PROBLEM TO WORK ON: With pictures removed, the data below should be returned exactly.

DATASET CONTENT:

= Beginning of Section =

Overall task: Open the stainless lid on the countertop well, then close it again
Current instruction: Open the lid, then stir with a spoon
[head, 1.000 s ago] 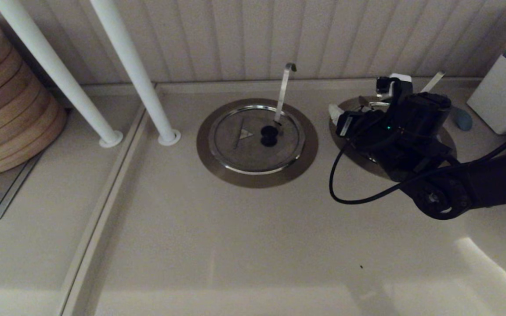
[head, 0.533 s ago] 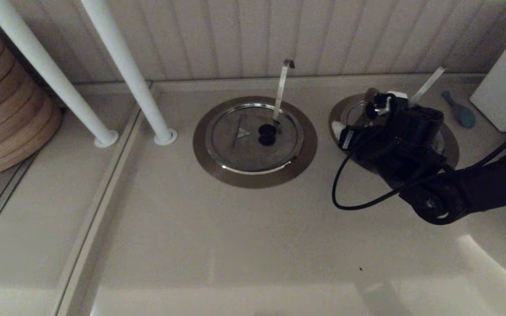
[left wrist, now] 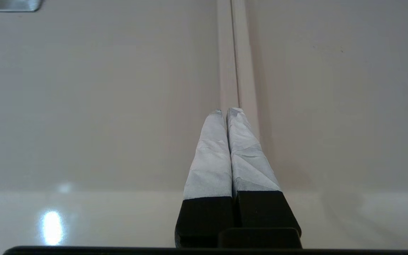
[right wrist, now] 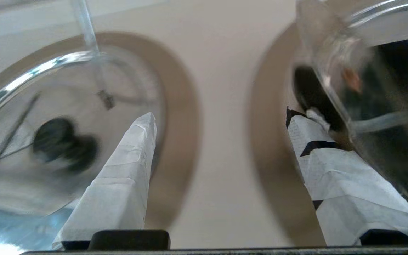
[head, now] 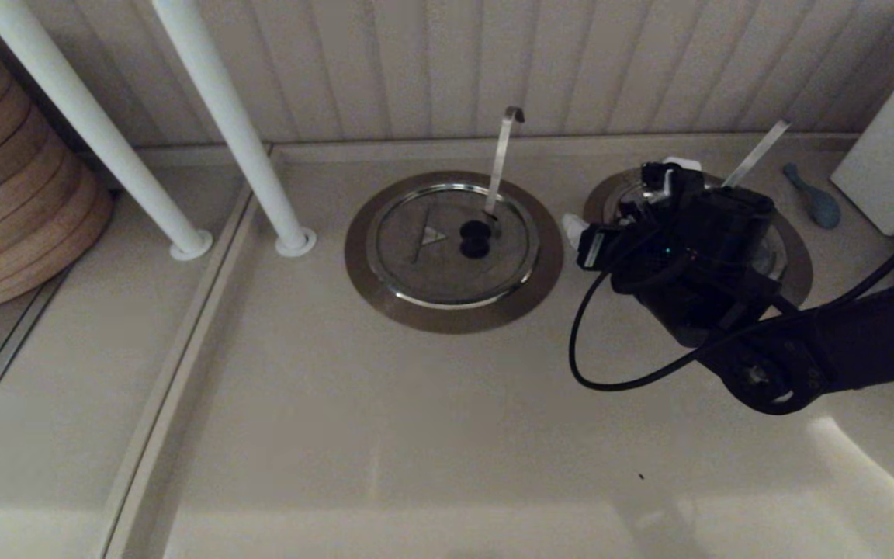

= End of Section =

TASK RESULT:
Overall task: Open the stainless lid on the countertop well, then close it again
Current instruction: Open the lid, then stir with a spoon
[head, 1.000 s ago] 
[head, 0.533 s ago] 
[left wrist, now] 
[right wrist, now] 
[head, now] 

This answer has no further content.